The 11th of February marks the United Nations International Day of Women and Girls in Science, a day aimed at encouraging girls to get into STEM while also empowering and lifting up women who are already making their mark in the space. In honour of this day, we asked some of our top female scientists and technologists the question, Why is it important to get women and girls into STEM? Here are some of their answers...
Getting girls into STEM and keeping them inside the STEM pipeline as they go through school is key to the future economic success of Australia. STEM careers are exciting and well-paying, and shouldn’t just be for 50% of the population. Diversity and Innovation are 2 sides of the same coin. We are facing some huge problems across our planet and we need to make use of 100% of the talent to help solve them. My STEM-based qualifications have opened the world to me, and I hope that all children have the chance to spread their wings and reach their full potential.
- Dr Catherine Ball
Dr Catherine Ball is an author, founder, executive director, and ethics advocate working across global projects where emerging technologies meet humanitarian, education and environmental needs and is a leading authority in the non-military application of Drones. She is also champion of diversity and inclusion, believing that the world needs points of difference to truly innovate and curate the changes we want to see in the world.
STEM skills are a super power you can use to create anything you want. STEM offers so many opportunities, so we want women to join in the fun of finding solutions to problems, inventing new devices, or building a great environment for us all to live. With more STEM talent, we can create even more!
- Marita Cheng
Marita Cheng is the founder and CEO of aubot, which makes a telepresence robot, Teleport, for kids with cancer in hospital to attend school, people with a disability to attend work and to monitor and socialise with elderly people. She is was also the 2012 Young Australian of the Year and is a technology entrepreneur and is an advocate for women in technology.
We need to provide engaging pathways for girls to be inspired by the possibilities of creating our digital futures with STEM. In doing so, they will have the skills and knowledge required to solve our world's biggest challenges.
- Dr Jenine Beekhuyzen
Dr Jenine Beekhuyzen is a renowned advocate for technology innovation and diversity in STEM and the Founder and CEO of the Tech Girls Movement dedicated to giving girls the opportunity the opportunity to build their skills in STEM fields and celebrating women currently in science as rolemodels. She is also a futurist working to change existing structures in the technology industry to serve tommorrow's digital landscape.

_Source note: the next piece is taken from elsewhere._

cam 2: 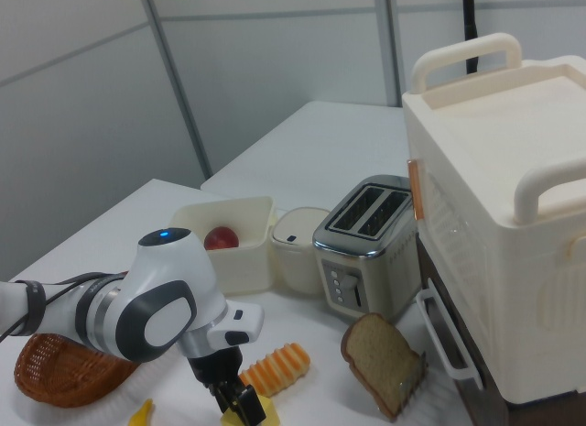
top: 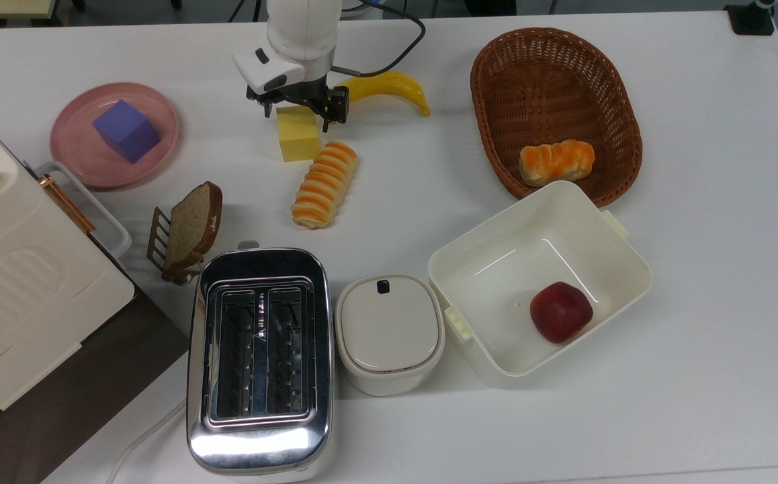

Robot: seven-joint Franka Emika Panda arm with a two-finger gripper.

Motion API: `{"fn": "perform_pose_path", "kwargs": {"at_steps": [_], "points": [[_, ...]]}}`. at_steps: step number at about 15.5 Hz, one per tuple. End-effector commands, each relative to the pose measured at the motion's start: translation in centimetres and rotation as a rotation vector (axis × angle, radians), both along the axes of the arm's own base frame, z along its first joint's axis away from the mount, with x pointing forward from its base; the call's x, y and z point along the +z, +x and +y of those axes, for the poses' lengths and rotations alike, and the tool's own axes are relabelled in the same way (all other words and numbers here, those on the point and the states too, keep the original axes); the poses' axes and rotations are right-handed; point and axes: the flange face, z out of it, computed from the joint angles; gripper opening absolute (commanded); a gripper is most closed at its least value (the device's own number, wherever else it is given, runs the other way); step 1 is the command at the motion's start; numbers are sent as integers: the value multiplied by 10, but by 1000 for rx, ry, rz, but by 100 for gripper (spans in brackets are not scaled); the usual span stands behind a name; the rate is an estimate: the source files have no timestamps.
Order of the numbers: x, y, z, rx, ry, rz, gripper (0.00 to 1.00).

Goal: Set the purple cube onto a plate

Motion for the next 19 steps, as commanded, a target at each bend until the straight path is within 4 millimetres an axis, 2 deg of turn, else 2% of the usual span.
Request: {"fn": "perform_pose_path", "kwargs": {"at_steps": [1,4,19], "points": [[0,3,2,19,-15,-17,43],[0,4,2,19,-16,-17,34],[-3,4,2,23,-18,-9,34]]}}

Australian girls should be able to feel that they can work towards a career of their choice. For many, this means following their passion into dynamic and exciting avenues but for others, they may feel this is not an option. I feel so incredibly lucky to have followed my dreams into a rewarding and exciting career path. I want others to know this is achievable. Post-PhD, I feel it is now my role to be visible to young girls so they can see people like me in science and hopefully others within Technology, Engineering and Math fields. This visibility will hopefully encourage more girls into STEM to help shape the future of STEM industries in Australia.
- Dr Vanessa Pirotta
Dr Vanessa Pirotta is a marine scientist largely focused on the conservation of marine wildlife. Her pioneering whale research resulted in the development of the world’s first drones equipped with the means to collect biological health samples from whale blow which is now having applications across other disciplines. She is also an experienced science communicator dedicated to making science accessible for everyone.
How do we create, plan and invent a future that doesn’t exist yet? How will we solve the challenges of water or food shortages, energy crises and invent products to make our world a better place? To build the future and have innovative and creative solution challenges we need all citizens, especially women and girls, to have critical and creative thinking skills. But right now we only have 16% of STEM professionals are women. What better way to get important skills for the future, empower women in fantastic careers, but through engaging them in STEM education and careers.